People enter a drug rehab for all sorts of strange reasons. Some come in for an all expenses paid vacation. Others need some time out from their addiction because the drugs lose their edge and the lifestyle has become repetitive. Meanwhile, some come into rehab as a manipulative ploy to wiggle out of a tight corner. Perhaps their partner has threatened divorce, or they’re on the brink of losing their job. Rehab may be the alternative to a prison sentence, or simply as evidence to a third party that they are serious about stopping. Going into rehab is often the ultimate manipulative ploy. 

Resistance

Very few people actually come into rehab with the genuine intention of terminating drug or alcohol use. This often results in an early clash between the client and the facility when the clients realises what they have let themselves in for. Consequently, this is the first line of resistance in the treatment process. Resistance to treatment will manifest as trivial complaints about the food, the nursing, the accommodation, the environment or the weather. It is therefore imperative that the staff of an addiction treatment facility are well trained and dedicated to helping their clients through this difficult phase.

Compliance

After working through the resistance phase, the journey has only just begun.
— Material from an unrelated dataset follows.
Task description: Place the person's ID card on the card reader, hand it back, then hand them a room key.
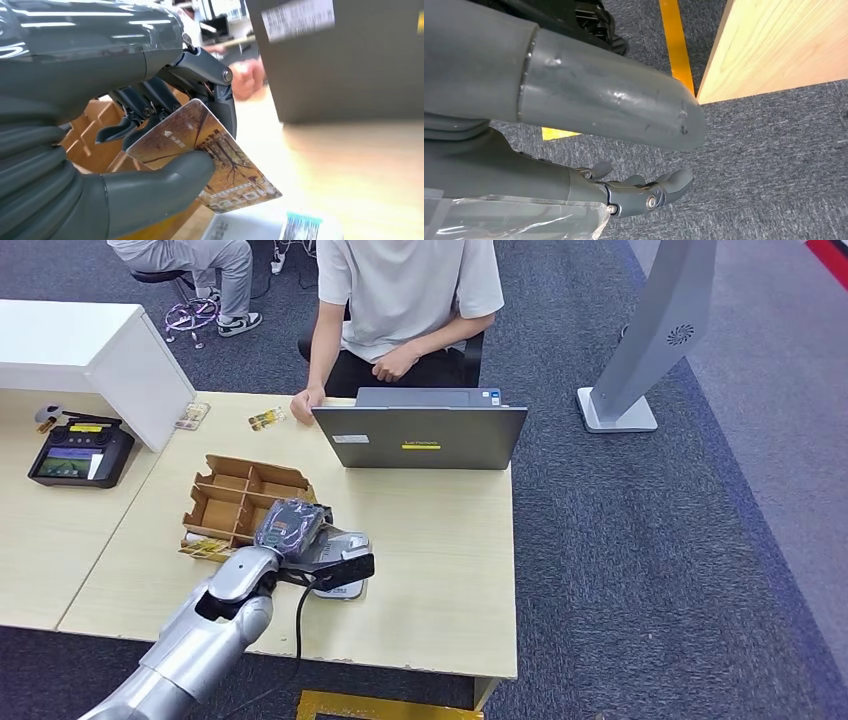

Clients must then grapple with the reality of the work and effort required to achieve a stable sobriety becomes evident. To this end, patients must attend lectures, participate in group therapy and engage one-to-one with their counsellors.

For many addicts, this is a new and very unfamiliar terrain. It requires a degree of honest disclosure about shameful behaviour. Such honesty does not come easily to addicts who have become skilled at manipulation, blame and deception in order to survive. Addiction prefers to keep the shameful stuff secret. An addict in this phase finds themselves presented with a choice. Do I move forwards, through full disclosure and engaging with the process? Or do I retreat back into the shame of my addiction. 

Those who soldier on often become compliant and hope no one will notice. The initial overt resistance morphs into compliance and treatment becomes a covert war of attrition.

Surrender

The final hurdle comes towards the end of treatment, when the programme implicitly expects the client to commit to sobriety and recovery. In reality, surrendering to a lifestyle without substances is extremely difficult after a lifetime of fighting an addiction. At this stage of the process, talk – in the form of promises, resolutions and agreements – is cheap. What determines the difference between compliance and surrender and adds credibility to the “talk” is a sacrifice. Something of value has to be given up.

Sacrifice invests value into sobriety and thereby makes it a precious commodity. Without it, recovery is often squandered and sobriety lost, despite the best intentions.